Hey all, I am having issues with water pressure at all of my faucets.  Water pressure stays up for a few minutes then goes down drastically for a few minutes then back up again.  I experienced this at another house I owned and it was the pressure tank.  Could this be the culprit here as well?  Want to check the pressure at the tank but don't know what it should be set at or where to begin.  A friend of mine helped me in the past but is unavailable this time around.  How can I tell if the bladder is busted?  Can it be done without disconnecting it and shaking it around?  Thanks.


----------



## Hube (Jun 5, 2008)

if this a bladder type tank it will have an air valve similar to a car tire air valve.
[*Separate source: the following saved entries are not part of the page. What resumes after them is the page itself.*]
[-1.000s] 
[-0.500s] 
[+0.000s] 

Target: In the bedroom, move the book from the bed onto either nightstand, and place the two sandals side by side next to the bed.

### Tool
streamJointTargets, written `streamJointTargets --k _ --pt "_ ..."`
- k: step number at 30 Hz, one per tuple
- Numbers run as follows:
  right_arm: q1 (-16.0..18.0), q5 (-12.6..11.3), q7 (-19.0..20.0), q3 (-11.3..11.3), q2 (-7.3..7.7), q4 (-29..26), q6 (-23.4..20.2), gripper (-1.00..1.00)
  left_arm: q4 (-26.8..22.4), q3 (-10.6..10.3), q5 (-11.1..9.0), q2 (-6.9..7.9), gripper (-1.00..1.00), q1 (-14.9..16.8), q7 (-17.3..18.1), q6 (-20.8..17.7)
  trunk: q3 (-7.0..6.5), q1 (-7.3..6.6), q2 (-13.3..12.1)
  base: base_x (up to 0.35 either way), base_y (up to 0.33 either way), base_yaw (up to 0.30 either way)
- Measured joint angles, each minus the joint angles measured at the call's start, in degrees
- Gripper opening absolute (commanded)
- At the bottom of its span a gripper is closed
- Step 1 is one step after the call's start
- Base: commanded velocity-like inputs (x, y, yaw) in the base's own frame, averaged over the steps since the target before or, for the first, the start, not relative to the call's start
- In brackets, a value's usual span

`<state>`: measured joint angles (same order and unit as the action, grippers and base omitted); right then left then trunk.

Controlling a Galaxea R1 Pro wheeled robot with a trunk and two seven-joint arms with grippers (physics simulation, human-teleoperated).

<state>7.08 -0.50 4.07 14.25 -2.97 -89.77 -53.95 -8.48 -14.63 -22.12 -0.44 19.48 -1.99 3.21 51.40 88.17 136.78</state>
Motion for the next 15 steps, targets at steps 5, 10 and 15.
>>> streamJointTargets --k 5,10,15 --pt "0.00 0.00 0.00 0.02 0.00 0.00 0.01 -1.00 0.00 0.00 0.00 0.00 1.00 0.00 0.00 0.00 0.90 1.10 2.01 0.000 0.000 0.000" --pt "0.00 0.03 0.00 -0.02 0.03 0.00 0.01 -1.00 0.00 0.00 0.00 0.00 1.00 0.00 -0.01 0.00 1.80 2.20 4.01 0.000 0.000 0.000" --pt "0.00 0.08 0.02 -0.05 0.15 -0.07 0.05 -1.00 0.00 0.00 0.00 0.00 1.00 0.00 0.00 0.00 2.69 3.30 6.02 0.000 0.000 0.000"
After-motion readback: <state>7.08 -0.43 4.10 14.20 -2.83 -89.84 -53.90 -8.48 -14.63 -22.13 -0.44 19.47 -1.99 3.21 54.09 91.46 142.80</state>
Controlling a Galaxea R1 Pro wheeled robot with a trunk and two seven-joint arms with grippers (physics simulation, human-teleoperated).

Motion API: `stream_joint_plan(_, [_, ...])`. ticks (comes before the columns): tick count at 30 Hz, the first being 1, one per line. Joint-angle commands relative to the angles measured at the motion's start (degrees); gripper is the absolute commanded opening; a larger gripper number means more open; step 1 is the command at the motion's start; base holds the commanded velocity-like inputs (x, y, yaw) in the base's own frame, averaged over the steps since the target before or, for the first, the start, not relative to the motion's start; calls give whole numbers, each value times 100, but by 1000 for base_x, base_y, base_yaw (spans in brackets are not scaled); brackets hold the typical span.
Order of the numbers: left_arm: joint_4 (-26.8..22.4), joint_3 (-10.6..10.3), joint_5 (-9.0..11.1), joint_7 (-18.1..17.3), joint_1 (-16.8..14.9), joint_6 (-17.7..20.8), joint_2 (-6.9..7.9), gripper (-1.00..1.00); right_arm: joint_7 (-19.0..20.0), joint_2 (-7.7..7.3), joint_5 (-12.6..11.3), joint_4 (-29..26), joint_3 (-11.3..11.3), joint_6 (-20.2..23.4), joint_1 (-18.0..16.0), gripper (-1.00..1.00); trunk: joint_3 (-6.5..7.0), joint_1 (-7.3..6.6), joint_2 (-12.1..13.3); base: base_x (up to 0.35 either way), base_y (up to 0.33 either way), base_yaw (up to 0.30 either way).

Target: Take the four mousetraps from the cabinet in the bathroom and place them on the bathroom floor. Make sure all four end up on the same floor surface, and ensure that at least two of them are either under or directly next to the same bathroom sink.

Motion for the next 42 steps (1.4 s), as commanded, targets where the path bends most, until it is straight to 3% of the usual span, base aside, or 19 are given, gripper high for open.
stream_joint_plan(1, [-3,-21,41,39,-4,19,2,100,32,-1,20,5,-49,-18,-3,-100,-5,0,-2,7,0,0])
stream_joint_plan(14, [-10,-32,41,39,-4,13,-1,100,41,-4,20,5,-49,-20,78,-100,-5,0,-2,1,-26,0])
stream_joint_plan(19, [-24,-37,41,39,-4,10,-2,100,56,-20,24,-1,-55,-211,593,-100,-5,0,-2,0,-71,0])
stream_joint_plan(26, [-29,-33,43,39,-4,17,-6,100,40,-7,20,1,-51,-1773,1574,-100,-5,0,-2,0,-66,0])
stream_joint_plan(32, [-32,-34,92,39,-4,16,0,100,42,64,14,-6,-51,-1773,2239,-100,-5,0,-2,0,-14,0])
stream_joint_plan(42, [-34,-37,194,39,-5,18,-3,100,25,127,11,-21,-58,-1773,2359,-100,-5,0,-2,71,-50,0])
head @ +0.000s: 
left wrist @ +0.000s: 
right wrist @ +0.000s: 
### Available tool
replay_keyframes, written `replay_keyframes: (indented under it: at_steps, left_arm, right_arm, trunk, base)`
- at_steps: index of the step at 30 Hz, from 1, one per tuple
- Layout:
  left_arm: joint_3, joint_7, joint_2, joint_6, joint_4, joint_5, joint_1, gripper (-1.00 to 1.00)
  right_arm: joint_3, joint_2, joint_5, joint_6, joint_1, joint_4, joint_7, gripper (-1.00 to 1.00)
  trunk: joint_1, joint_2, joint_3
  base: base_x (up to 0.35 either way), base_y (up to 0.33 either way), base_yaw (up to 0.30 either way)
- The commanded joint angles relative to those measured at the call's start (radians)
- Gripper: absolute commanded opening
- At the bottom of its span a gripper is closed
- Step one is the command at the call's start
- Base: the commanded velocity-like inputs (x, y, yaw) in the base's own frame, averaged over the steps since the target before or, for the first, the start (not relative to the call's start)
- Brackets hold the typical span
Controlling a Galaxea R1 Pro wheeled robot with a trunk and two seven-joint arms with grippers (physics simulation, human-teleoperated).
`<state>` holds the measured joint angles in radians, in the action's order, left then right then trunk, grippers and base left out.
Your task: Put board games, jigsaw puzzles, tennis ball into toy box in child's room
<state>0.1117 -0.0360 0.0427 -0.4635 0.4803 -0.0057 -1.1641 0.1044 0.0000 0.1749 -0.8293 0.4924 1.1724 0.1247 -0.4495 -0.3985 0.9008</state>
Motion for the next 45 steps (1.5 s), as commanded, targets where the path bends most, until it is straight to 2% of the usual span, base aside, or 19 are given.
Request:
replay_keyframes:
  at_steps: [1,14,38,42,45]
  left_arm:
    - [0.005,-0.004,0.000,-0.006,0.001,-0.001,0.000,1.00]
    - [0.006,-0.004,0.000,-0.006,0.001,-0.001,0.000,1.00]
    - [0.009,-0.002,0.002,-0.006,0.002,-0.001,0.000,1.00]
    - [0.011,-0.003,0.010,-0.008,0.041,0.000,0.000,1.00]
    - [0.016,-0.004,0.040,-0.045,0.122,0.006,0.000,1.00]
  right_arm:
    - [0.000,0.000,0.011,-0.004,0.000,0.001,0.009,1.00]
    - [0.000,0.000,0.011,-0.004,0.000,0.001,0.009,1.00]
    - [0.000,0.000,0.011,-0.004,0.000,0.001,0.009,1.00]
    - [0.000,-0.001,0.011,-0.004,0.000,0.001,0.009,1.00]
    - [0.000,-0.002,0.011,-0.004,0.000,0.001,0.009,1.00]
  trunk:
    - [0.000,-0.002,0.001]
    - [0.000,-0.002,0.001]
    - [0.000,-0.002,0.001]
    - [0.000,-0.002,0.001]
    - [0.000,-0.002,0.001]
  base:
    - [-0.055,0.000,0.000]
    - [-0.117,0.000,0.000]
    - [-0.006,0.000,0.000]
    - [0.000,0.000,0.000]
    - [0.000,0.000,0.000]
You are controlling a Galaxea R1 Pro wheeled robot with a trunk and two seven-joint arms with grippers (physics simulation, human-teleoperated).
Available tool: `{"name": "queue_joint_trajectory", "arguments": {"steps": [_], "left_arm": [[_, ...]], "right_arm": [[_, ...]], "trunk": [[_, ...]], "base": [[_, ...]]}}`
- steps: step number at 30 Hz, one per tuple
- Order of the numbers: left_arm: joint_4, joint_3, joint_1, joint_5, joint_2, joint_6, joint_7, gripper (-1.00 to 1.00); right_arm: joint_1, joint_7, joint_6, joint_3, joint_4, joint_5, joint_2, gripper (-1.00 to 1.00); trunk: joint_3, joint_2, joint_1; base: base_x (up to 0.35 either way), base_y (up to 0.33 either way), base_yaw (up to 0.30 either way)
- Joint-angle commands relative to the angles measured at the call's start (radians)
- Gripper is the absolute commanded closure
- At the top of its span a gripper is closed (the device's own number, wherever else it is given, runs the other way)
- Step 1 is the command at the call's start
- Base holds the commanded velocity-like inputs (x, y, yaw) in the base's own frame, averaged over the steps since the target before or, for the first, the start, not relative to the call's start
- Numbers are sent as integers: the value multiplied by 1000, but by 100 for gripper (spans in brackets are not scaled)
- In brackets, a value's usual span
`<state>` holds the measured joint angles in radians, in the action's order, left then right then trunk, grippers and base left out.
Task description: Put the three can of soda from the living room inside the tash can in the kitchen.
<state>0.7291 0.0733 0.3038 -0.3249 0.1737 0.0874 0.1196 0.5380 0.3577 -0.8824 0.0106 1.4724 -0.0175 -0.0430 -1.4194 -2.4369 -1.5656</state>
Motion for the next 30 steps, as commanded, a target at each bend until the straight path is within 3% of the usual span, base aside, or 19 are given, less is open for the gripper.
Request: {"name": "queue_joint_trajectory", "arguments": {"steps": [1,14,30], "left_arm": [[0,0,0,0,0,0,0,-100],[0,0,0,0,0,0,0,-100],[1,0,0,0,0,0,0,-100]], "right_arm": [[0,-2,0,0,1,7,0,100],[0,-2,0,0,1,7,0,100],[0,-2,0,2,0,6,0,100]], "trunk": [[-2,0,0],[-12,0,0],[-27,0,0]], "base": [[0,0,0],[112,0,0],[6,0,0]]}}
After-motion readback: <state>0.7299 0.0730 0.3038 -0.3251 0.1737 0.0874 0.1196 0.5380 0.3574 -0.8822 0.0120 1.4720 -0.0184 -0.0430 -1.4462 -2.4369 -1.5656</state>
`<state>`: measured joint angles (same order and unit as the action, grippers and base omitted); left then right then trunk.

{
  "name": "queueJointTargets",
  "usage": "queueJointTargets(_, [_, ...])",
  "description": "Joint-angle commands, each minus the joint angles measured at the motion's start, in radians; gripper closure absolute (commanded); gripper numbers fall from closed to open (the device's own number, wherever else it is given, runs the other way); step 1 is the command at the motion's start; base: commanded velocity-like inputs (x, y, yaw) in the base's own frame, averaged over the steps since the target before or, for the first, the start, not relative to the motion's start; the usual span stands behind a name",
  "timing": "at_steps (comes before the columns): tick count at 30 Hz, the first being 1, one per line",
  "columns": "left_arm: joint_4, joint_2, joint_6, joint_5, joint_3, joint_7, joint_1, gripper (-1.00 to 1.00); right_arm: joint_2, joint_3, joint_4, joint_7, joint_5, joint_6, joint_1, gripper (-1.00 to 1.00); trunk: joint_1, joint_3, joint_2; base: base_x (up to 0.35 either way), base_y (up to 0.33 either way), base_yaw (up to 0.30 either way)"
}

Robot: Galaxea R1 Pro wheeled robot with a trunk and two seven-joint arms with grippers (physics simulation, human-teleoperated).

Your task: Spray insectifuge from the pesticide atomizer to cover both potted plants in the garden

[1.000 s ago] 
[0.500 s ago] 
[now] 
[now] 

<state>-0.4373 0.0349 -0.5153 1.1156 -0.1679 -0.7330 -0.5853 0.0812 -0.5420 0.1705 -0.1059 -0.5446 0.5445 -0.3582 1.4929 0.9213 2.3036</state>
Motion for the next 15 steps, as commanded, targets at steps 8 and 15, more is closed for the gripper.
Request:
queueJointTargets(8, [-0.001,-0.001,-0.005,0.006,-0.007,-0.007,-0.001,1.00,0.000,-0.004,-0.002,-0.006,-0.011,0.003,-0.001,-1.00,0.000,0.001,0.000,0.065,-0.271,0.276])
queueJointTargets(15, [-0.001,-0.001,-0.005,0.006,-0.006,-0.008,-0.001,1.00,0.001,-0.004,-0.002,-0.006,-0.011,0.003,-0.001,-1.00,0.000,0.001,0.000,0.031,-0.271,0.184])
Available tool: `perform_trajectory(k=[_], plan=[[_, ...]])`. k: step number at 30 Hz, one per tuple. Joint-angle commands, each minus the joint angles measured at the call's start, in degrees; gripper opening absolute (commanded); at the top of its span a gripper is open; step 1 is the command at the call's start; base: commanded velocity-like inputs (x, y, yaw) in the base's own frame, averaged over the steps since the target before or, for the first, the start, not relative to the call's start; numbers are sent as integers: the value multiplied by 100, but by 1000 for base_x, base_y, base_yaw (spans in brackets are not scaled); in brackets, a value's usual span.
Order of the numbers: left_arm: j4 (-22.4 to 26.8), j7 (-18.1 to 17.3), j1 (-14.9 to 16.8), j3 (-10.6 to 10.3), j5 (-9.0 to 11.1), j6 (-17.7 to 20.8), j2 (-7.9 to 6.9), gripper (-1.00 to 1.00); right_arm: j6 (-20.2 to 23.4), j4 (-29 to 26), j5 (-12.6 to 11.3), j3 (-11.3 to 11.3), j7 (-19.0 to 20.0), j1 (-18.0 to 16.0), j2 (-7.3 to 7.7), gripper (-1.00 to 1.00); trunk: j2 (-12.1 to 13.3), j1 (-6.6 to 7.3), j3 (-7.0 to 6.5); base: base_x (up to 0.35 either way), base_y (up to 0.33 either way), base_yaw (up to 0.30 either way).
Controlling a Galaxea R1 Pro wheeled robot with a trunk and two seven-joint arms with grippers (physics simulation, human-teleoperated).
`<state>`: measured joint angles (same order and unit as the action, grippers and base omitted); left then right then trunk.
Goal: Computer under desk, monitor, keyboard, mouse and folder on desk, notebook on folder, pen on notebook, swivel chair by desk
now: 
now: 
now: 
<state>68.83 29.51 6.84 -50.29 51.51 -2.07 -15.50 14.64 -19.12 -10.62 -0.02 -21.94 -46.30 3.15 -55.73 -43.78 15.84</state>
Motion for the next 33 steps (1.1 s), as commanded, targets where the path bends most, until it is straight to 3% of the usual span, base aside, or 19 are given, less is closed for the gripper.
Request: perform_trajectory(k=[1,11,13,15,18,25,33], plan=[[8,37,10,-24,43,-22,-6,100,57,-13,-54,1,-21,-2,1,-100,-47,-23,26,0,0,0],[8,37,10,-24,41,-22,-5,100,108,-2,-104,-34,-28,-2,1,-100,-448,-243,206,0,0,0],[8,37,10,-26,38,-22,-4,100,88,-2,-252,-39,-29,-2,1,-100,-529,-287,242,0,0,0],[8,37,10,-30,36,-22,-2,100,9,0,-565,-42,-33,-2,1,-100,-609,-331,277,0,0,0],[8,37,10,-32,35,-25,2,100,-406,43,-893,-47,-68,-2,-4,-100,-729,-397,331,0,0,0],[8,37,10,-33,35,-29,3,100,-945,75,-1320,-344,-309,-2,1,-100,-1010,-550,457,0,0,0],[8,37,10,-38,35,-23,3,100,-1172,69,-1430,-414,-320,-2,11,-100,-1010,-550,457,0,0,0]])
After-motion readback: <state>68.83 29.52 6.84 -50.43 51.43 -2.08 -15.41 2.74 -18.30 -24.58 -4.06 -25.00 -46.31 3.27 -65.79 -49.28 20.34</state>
Remove the valve cap and depress the pin for a  second or two to let some air out. If any WATER comes out or forms around the valve pin, the tank has a inner bladder leak. If no water comes out, then it can be assumed the tank bladder is ok. To put the tank pressure in correct working order, do the following:
shut the pump power OFF, drain the pressure tank of all water, then using a bicycle air pump, put air into tank so that the pressure in the tank is 2 lbs psi below the pumps "cut-in' setting. Turn the pump power back  ON.
(on most pump gauges, the"on" setting is 30 psi and the off is 50 psi, then the air in the bladder should be 28 psi (when the tank is empty of all water) If it's a 20-40 setting then the bladder should be 18 psi

let us know how you make out.
 good luck


----------



## Rincon (Jun 5, 2008)

Thanks Hube, I really appreciate the guideance.  I am pretty sure it is a bladder type tank so hopefully it will work out as you explain.  Either method is fine with me.  Easier than looking for some other type of leak even if it means buying a new pressure tank.


----------



## inspectorD (Jun 5, 2008)

Here is a link of a pressure tank if you lost your directions.
www.amtrol.com/pdf/9015A290revcWXT.pdf


----------



## Rincon (Jun 10, 2008)

When checking the air stem to see if water comes out there was none that came out, however I noticed that there was an in-line pressure gauge on the pipe (not the tank) and it read ZERO.  Could this be a bad gauge or that there is not enough air pressure in the tank?  Air did come out of the tank when I pressed on the air stem.


----------



## Rincon (Jun 10, 2008)

Thanks InspectorD, my current home did not come with any directions so this should come in handy.


----------